To me this is in many ways an historic Bill in that it removes from the Statute Book the last vestiges of the gold standard and what the gold standard has meant to South Africa. No longer, after this Bill comes into force, will there be a fixed parity value of gold which up to now has been technically required by the IMF regulations, nor will there be any further requirements for the Reserve Bank to back any part of the gold issue or of their liabilities to the public with any gold content in the banks’ reserves. Although these factors already have no de facto significance because they have in fact already been suspended, they nevertheless were the last remnants of the gold standard. In a gold-producing country such as ours which produces the bulk of the Free World’s gold supplies, I think we must view the passing of the gold standard with some nostalgia, even if in practice it has little practical significance. Nevertheless, we retain a very strong interest in gold, a strong interest that gold should remain an important medium for settling international transactions. We on this side of the House have full confidence that that position is in no way disturbed by the provisions of this Bill. Despite the antipathy of some countries, particularly the United States, to the monetary role of gold, it retains its desirability, it retains its charisma in the eyes of the majority of trading nations.
We on this side of the House welcome the power which is given to the Minister in this Bill to revalue the gold held by the Reserve Bank. Although the revaluation of the gold— obviously it will be an upward revaluation— makes us in no sense any wealthier as a nation since it is purely a book entry, it does give a more meaningful appearance to the total of our foreign exchange reserves. Very clearly, as the hon. the Minister indicated in his introductory speech, a very substantial book profit is going to be made on the revaluation of the gold holding of the Reserve Bank, which profit under the existing legislation would be for the account of the Government. Had this profit been handed over to and spent by the Government, it would obviously have introduced a highly inflationary and undesirable factor into the present economic situation by increasing the monetary supplies very substantially. Therefore, as the hon. the Minister has indicated, it is essential that this profit on gold be sterilized. Therefore the proposal to create the new account in the books of the Reserve Bank, namely the Gold and Foreign Exchange Contingency Reserve Account, which will consolidate the profits or losses on gold transactions and revaluations, on foreign exchange transactions and on forward foreign exchange transactions, is in our view a good one and one which is acceptable to us. This step will enable the profit on the revaluation of the gold to be off-set against the very substantial accumulated losses in the books of the Reserve Bank on foreign exchange transactions and forward exchange transactions, losses which, I believe, have not yet ceased as far as forward exchange transactions are concerned.

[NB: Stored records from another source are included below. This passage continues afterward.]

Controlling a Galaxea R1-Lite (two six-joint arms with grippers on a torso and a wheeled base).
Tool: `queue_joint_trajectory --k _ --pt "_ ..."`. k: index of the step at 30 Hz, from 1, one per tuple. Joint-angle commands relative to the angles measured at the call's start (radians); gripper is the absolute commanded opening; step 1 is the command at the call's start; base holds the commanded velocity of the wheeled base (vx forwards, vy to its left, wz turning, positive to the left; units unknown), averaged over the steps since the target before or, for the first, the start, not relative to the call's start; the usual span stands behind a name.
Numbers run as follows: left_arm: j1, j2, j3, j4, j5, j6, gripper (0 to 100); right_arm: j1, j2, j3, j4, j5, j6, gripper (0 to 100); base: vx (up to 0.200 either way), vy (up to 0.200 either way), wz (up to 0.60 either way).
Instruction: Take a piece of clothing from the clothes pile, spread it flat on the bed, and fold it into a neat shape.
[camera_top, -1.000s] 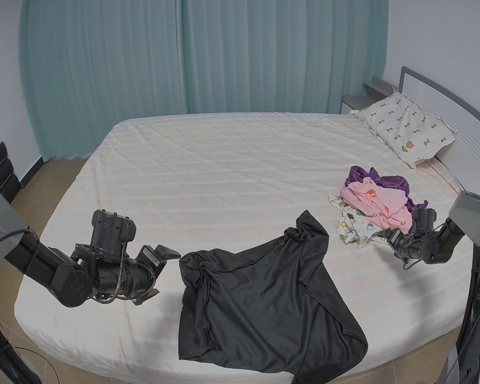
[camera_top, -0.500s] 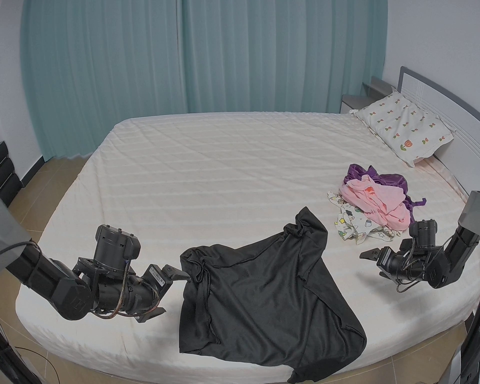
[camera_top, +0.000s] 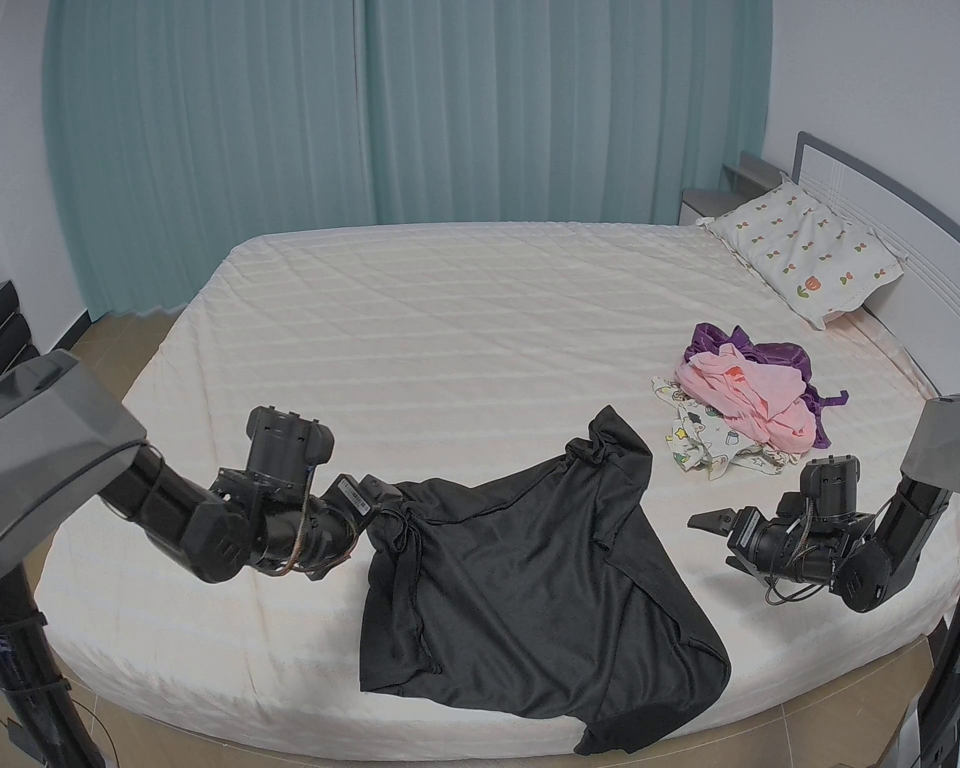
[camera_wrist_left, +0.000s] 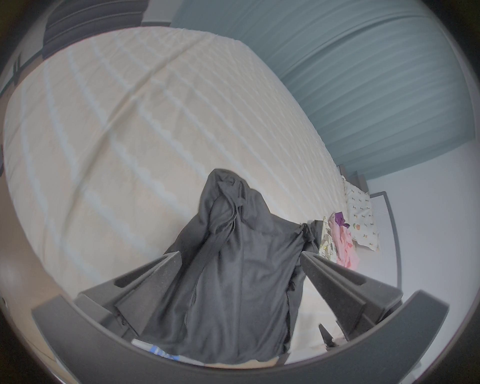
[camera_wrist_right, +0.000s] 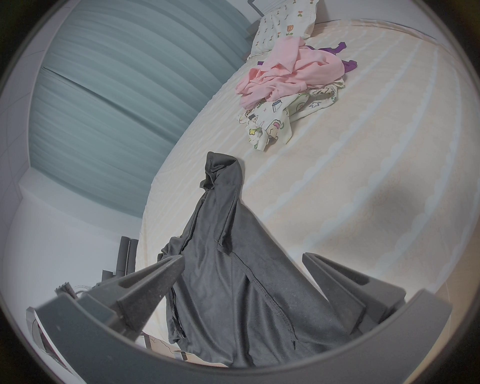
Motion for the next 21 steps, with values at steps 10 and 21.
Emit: queue_joint_trajectory --k 10,21 --pt "0.003 0.391 -0.442 0.147 0.140 0.081 100 0.034 0.023 0.047 -0.074 -0.002 0.013 100 0.000 0.000 0.00" --pt "0.006 0.460 -0.529 0.175 0.189 0.127 100 0.036 0.024 0.047 -0.076 0.000 0.013 100 0.000 0.000 0.00"
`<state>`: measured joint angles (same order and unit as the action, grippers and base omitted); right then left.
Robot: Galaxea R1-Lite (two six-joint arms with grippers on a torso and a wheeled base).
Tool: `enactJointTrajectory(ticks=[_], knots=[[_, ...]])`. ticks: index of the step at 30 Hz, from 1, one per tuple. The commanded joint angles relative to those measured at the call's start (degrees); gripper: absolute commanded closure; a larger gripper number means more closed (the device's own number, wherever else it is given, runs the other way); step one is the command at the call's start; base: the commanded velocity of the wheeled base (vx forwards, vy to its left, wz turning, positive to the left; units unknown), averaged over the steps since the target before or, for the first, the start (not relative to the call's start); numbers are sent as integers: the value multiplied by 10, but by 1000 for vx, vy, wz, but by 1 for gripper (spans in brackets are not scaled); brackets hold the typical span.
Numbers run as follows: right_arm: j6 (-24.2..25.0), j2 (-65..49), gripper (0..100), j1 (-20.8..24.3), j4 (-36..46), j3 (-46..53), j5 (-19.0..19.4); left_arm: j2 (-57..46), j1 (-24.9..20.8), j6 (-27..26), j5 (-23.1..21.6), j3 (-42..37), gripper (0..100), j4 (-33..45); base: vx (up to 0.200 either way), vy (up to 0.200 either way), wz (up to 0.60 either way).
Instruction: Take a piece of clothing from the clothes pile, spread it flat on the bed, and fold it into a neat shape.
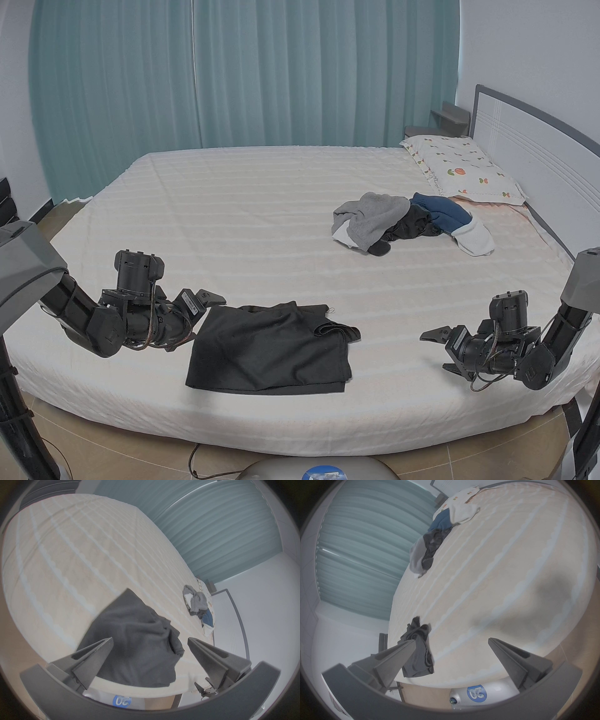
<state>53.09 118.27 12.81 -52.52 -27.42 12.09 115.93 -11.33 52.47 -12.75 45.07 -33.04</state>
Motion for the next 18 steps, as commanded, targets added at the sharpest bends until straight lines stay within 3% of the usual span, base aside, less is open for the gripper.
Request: enactJointTrajectory(ticks=[1,3,13,18], knots=[[-15,19,0,22,15,-35,-1,31,10,1,-1,-3,0,-12,0,200,0],[-19,31,0,32,17,-55,0,32,8,0,-1,-3,0,-13,0,200,0],[-24,86,0,59,18,-123,-1,48,6,-1,-1,5,0,-16,0,0,0],[-47,94,0,71,56,-175,-37,83,-3,-3,10,41,0,-15,0,0,0]])
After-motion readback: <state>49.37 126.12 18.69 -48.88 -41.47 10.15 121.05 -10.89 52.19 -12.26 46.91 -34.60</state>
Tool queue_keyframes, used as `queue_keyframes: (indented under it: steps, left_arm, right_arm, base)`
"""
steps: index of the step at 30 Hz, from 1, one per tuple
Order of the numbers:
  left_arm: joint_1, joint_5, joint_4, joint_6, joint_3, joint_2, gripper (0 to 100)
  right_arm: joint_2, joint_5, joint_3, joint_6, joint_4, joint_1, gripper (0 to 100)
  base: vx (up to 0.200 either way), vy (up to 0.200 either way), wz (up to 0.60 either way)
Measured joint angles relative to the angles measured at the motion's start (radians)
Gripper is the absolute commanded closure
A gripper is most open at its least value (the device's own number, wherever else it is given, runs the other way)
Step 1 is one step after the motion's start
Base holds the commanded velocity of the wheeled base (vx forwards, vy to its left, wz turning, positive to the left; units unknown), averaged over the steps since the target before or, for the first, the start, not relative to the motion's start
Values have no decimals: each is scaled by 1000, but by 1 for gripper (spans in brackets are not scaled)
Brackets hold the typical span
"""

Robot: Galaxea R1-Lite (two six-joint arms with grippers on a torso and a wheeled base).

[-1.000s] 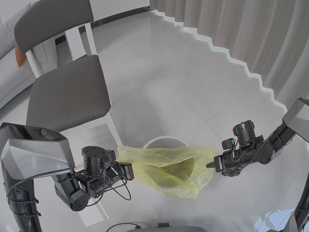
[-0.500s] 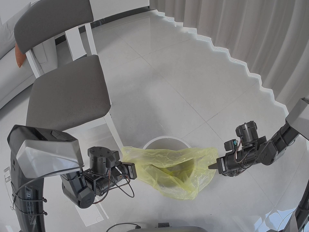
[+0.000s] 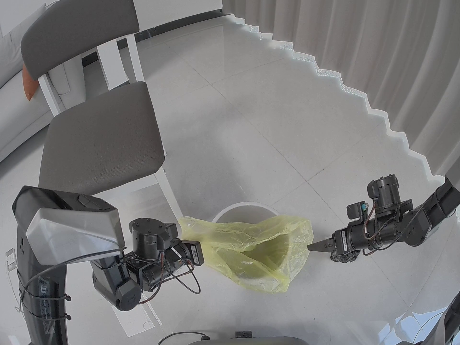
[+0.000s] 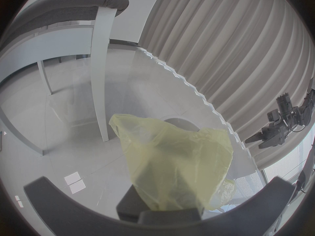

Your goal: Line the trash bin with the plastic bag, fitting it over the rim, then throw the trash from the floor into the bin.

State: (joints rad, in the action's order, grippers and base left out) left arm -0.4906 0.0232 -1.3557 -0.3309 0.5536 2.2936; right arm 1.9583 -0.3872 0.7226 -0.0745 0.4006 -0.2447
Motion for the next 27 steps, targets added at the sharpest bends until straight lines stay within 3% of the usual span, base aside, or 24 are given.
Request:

As I have said, this is a book entry. However, it is a book entry that is going to kill two birds with one stone in that it is going to avoid the inflationary danger of releasing onto the market huge paper profits on the revaluation of the Reserve Bank’s gold—it is a method of sterilizing the amount involved— while at the same time it will liquidate a substantial contingent liability on the State in respect of accumulated losses on forward exchange for contracts. In order to get this whole measure into perspective, I think it is necessary to emphasize that this is a book entry and that the gold profit is a paper profit which is not going to make us any wealthier, whereas the losses on exchange and forward exchange are real losses which have already made us poorer and also will make us poorer yet in the future. This exercise in no way eliminates the real losses incurred by way of forward exchange contracts and exchange contracts as a result of devaluations of the rand in the past.
Finally, Mr. Speaker, we on this side of the House have thought very carefully about clause 4 which does away with the weekly statement of assets and liabilities of the Reserve Bank. We always view with some reservation any measure which brings about a reduction in the information we get from official sources. However, there does seem to be a sound case to be made out in this instance to rely only on the month-end statement of assets and liabilities, since the weekly figures can lead to a misinterpretation of gold movements and to undesirable speculation in gold and in gold shares. As I have said, this is not a controversial measure and it is a measure which we have pleasure in supporting.
Mr. Speaker, I want to express appreciation towards the hon. member for Constantia for the fact that this Bill is being supported by their side of the House. He made a few remarks which I do not, however, consider worth mentioning or significant.
The Bill can be summarized very briefly according to its four important, cardinal aspects. Firstly, the fixed price level of gold is being done away with. In fact, I do not think that it served any purpose anymore, except perhaps a determined and purposeful attempt on the part of the demonetarists to use it to try and phase out gold.
The second aspect of the Bill is the provision that the Reserve Bank can continue to buy gold at the market price in future, instead of at the old price level plus the idea of a premium, something which I think should be considered today a very clumsy and awkward procedure. I think that the present procedure can at least be considered realistic.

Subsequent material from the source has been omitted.